Within the data that follows, how many lines contain the word "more"? Reply with only the number.

*-*-*

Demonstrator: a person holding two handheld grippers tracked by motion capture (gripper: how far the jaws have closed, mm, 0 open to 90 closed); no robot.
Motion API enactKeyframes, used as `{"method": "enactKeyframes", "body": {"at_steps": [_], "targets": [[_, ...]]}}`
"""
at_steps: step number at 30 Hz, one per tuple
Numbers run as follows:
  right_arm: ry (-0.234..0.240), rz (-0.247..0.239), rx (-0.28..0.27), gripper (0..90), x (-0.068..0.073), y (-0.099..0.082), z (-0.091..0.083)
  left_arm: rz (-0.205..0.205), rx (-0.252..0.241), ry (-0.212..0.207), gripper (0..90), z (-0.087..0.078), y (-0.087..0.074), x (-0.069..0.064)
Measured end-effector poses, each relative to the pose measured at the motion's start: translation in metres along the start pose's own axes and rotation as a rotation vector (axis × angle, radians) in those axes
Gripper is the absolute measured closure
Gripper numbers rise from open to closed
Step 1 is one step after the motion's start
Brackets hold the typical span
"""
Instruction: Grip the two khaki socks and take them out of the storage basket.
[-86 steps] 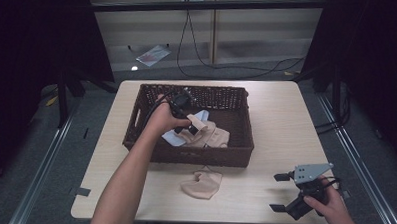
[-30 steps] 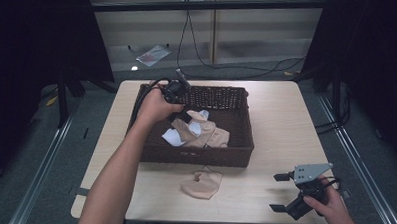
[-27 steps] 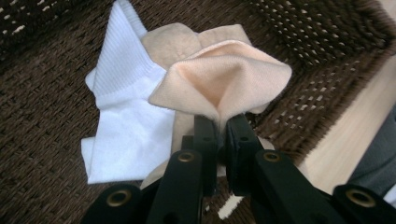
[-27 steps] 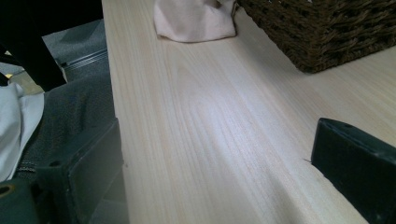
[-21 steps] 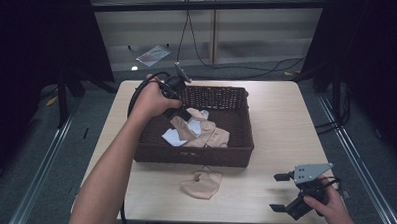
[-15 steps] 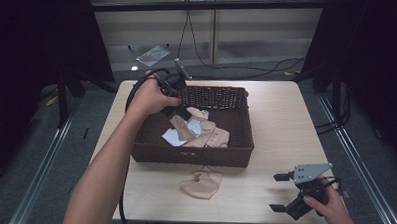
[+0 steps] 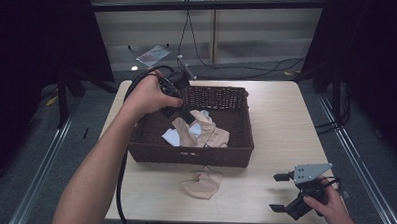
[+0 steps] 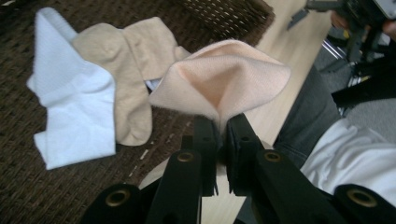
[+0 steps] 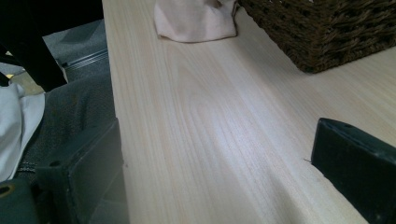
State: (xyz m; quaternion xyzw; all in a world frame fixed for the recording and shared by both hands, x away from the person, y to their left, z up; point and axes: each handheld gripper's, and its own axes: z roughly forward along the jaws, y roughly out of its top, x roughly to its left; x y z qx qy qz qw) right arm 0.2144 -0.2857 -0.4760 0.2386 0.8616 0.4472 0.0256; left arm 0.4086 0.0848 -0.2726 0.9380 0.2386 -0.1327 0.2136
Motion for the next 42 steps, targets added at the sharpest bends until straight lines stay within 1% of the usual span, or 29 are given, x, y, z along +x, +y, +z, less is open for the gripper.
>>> {"method": "enactKeyframes", "body": {"at_steps": [2,3,4,5,6,9,10,12,16,18,19,20,21,23,24,27,28,29,30,31,32,33,35,37,38,39,40,41,42], "targets": [[0.0,-0.001,0.0,1.5,0.0,0.0,0.0,0.018,-0.001,-0.011,84.4,0.001,-0.001,-0.006],[0.001,-0.001,0.0,1.5,0.0,0.0,0.0,0.028,0.006,-0.025,84.4,0.002,-0.002,-0.008],[0.001,0.001,-0.001,1.5,0.0,0.0,0.0,0.043,0.007,-0.021,84.4,0.003,-0.003,-0.01],[0.0,-0.001,-0.002,1.5,0.0,0.0,0.0,0.045,0.008,-0.02,84.3,0.004,-0.004,-0.013],[-0.001,0.0,-0.001,1.5,0.0,0.0,0.0,0.053,0.014,-0.028,84.4,0.006,-0.005,-0.016],[0.0,-0.002,-0.002,1.5,0.0,0.0,0.0,0.067,0.016,-0.036,84.4,0.011,-0.009,-0.022],[0.0,-0.001,-0.001,1.5,0.0,0.0,0.0,0.081,0.018,-0.037,84.4,0.013,-0.01,-0.023],[0.003,0.003,0.002,1.5,0.0,0.0,0.001,0.085,0.025,-0.04,84.2,0.017,-0.013,-0.026],[0.001,0.002,0.0,1.5,0.0,0.0,0.0,0.105,0.027,-0.059,84.0,0.028,-0.018,-0.029],[0.001,0.002,0.003,1.5,0.0,0.0,0.001,0.109,0.028,-0.061,83.9,0.033,-0.021,-0.03],[0.002,0.002,0.002,1.5,0.0,0.001,0.001,0.102,0.024,-0.062,83.9,0.036,-0.023,-0.031],[0.001,0.002,0.0,1.5,0.0,0.001,0.001,0.111,0.03,-0.063,83.6,0.038,-0.025,-0.031],[0.001,0.0,-0.001,1.5,0.0,0.001,0.001,0.107,0.022,-0.066,83.1,0.041,-0.027,-0.032],[0.002,0.001,0.002,1.5,0.0,0.001,0.001,0.117,0.029,-0.07,83.0,0.047,-0.029,-0.033],[0.001,0.001,0.003,1.5,0.0,0.001,0.002,0.116,0.032,-0.082,82.8,0.05,-0.03,-0.033],[0.003,0.002,0.003,1.5,0.0,0.001,0.002,0.128,0.03,-0.083,81.3,0.061,-0.033,-0.036],[0.002,0.0,0.003,1.5,0.0,0.001,0.002,0.142,0.041,-0.086,80.3,0.064,-0.033,-0.036],[0.001,0.001,0.002,1.5,0.0,0.001,0.001,0.141,0.036,-0.082,77.9,0.068,-0.034,-0.037],[0.001,0.001,-0.001,1.5,0.0,0.001,0.001,0.137,0.028,-0.078,70.8,0.07,-0.034,-0.037],[0.002,0.0,0.001,1.5,0.0,0.001,0.001,0.144,0.038,-0.071,63.4,0.074,-0.034,-0.036],[0.001,-0.001,0.0,1.5,0.0,0.001,0.001,0.141,0.045,-0.057,56.9,0.077,-0.035,-0.036],[0.0,-0.002,0.0,1.5,0.0,0.001,0.001,0.133,0.051,-0.049,52.8,0.08,-0.035,-0.036],[0.002,-0.001,0.003,1.5,0.0,0.001,0.001,0.13,0.045,-0.029,33.7,0.083,-0.036,-0.035],[0.003,-0.001,-0.001,1.5,0.0,0.001,0.001,0.14,0.051,-0.026,28.6,0.085,-0.038,-0.036],[0.003,-0.002,-0.002,1.5,0.0,0.001,0.001,0.148,0.043,-0.013,25.1,0.086,-0.039,-0.036],[0.004,-0.002,0.0,1.5,0.0,0.001,0.001,0.158,0.046,0.0,19.5,0.087,-0.04,-0.036],[0.005,-0.004,0.0,1.5,-0.001,0.001,0.001,0.158,0.047,-0.001,18.2,0.087,-0.04,-0.036],[0.003,-0.002,0.0,1.5,0.0,0.001,0.001,0.153,0.031,0.008,16.5,0.089,-0.042,-0.037],[0.002,-0.004,0.0,1.5,0.0,0.001,0.001,0.167,0.039,0.012,14.9,0.089,-0.042,-0.036]]}}
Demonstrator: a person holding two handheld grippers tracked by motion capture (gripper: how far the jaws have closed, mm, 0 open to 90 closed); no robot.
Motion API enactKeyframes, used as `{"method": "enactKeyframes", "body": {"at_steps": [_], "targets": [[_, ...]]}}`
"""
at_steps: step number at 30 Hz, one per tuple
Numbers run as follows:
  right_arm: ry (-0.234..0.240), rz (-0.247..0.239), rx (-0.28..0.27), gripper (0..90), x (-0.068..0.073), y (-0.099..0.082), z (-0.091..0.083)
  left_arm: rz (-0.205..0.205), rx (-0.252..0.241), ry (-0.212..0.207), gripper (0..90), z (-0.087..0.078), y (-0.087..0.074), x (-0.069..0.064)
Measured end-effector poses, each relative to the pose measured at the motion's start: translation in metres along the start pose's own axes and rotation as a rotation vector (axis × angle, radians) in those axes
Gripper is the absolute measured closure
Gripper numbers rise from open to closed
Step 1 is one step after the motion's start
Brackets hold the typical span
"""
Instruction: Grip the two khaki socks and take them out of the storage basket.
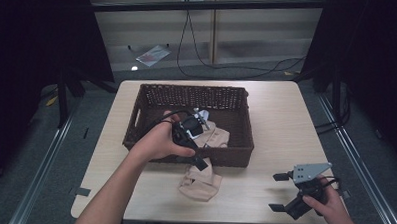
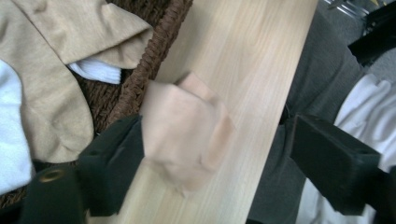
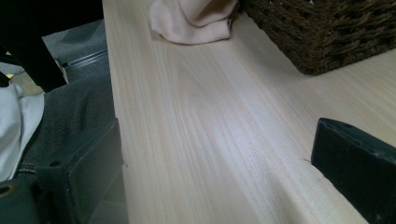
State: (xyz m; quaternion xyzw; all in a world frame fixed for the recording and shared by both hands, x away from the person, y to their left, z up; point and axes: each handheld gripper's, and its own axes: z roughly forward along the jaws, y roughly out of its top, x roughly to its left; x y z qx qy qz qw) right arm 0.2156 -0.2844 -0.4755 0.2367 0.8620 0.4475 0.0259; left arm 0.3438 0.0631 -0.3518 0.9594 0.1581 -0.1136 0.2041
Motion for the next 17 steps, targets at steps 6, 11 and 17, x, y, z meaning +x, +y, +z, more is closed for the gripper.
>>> {"method": "enactKeyframes", "body": {"at_steps": [6,11,17], "targets": [[-0.001,0.0,0.0,1.5,0.0,0.0,0.0,0.016,-0.04,0.027,11.0,0.005,-0.007,-0.001],[0.0,0.002,0.003,1.5,0.0,0.0,0.0,0.015,-0.06,0.033,11.0,0.011,-0.014,-0.005],[0.0,0.002,0.002,1.5,0.0,0.0,0.0,0.029,-0.07,0.041,10.7,0.016,-0.018,-0.008]]}}
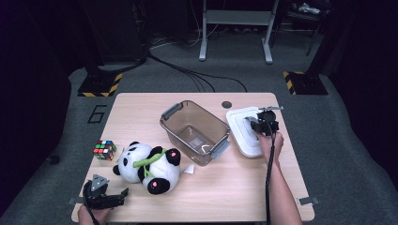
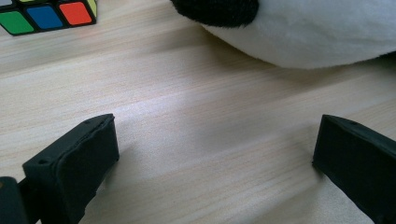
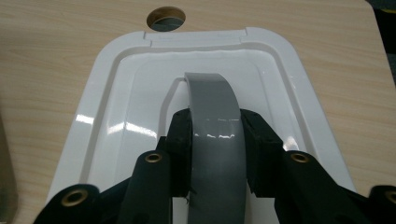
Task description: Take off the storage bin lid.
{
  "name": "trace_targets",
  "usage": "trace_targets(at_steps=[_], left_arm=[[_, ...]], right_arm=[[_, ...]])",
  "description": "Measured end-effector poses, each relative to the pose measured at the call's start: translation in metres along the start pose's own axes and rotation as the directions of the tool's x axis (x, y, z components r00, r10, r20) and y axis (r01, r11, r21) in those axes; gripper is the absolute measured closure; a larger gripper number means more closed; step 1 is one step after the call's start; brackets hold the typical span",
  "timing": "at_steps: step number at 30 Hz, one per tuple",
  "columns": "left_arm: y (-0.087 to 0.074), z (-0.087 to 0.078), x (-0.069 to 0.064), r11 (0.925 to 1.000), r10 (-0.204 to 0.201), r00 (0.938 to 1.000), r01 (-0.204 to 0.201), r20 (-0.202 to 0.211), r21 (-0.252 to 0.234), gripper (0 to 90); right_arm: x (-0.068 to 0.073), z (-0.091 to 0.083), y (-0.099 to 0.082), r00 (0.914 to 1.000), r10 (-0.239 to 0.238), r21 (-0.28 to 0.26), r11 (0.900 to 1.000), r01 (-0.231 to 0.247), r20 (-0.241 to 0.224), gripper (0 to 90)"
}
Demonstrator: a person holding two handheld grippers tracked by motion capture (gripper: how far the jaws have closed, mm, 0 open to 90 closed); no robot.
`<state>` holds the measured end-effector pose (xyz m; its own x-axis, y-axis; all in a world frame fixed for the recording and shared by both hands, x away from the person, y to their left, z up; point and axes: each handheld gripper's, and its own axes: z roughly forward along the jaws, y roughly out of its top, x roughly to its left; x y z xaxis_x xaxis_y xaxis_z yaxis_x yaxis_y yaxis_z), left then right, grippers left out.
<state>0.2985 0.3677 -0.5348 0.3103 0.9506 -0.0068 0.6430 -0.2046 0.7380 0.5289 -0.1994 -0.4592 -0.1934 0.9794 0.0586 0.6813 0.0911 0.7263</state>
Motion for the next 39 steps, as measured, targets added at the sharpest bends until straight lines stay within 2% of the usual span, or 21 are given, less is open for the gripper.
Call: trace_targets(at_steps=[4,9,14,18,21,26,27,30,31,33,37,38,39], left_arm=[[0.0,0.0,0.0,1.0,-0.001,1.0,0.001,-0.003,-0.001,0.0],[0.0,0.0,-0.001,1.0,-0.009,1.0,0.009,0.0,-0.002,0.0],[0.0,0.0,-0.001,1.0,-0.01,1.0,0.01,0.001,-0.002,0.0],[0.0,0.0,-0.001,1.0,-0.008,1.0,0.008,0.0,-0.002,0.0],[0.0,0.0,0.0,1.0,0.0,1.0,0.0,-0.001,0.0,0.0],[0.0,0.0,0.0,1.0,0.0,1.0,0.0,0.0,0.0,0.0],[0.0,0.0,0.0,1.0,0.0,1.0,0.0,0.0,0.0,0.0],[0.0,0.0,0.0,1.0,0.001,1.0,-0.001,0.0,0.0,0.0],[0.0,0.0,0.0,1.0,0.001,1.0,-0.001,0.0,0.0,0.0],[0.0,0.0,0.0,1.0,0.0,1.0,0.0,0.0,0.0,0.0],[0.0,0.0,0.0,1.0,0.001,1.0,-0.001,0.002,0.005,0.0],[0.0,0.0,0.0,1.0,0.001,1.0,-0.001,0.0,0.0,0.0],[0.0,0.0,0.0,1.0,0.0,1.0,0.0,0.0,0.0,0.0]], right_arm=[[0.001,0.009,-0.006,1.0,0.003,0.015,0.9999,-0.003,0.009,66.5],[-0.001,0.016,-0.009,0.9992,0.035,0.018,0.9992,-0.035,0.02,66.5],[0.001,0.02,-0.011,0.9986,0.034,0.033,0.9988,-0.035,0.04,66.4],[0.0,0.023,-0.012,0.9988,0.029,0.047,0.9984,-0.031,0.041,66.3],[0.0,0.025,-0.013,0.9985,0.044,0.061,0.9971,-0.046,0.033,66.0],[0.0,0.026,-0.013,0.9988,0.04,0.059,0.9974,-0.041,0.029,63.9],[-0.002,0.024,-0.013,0.9989,0.041,0.055,0.9976,-0.042,0.021,55.0],[-0.003,0.018,-0.011,0.9985,0.055,0.046,0.9974,-0.055,0.01,42.8],[-0.003,0.015,-0.011,0.9988,0.05,0.042,0.9979,-0.05,-0.004,40.3],[-0.002,0.006,-0.011,0.9989,0.039,0.04,0.9984,-0.038,-0.024,29.5],[0.001,-0.012,-0.014,0.9981,-0.004,0.026,0.9996,0.005,-0.061,18.3],[0.001,-0.012,-0.014,0.9981,-0.004,0.026,0.9996,0.005,-0.061,18.3],[0.002,-0.017,-0.016,0.9962,-0.013,0.025,0.9996,0.015,-0.086,16.1]])
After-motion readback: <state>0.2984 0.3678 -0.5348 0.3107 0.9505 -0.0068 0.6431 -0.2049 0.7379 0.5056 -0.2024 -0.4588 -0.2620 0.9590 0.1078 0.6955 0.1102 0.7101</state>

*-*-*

ANSWER TO THIS EXERCISE » 2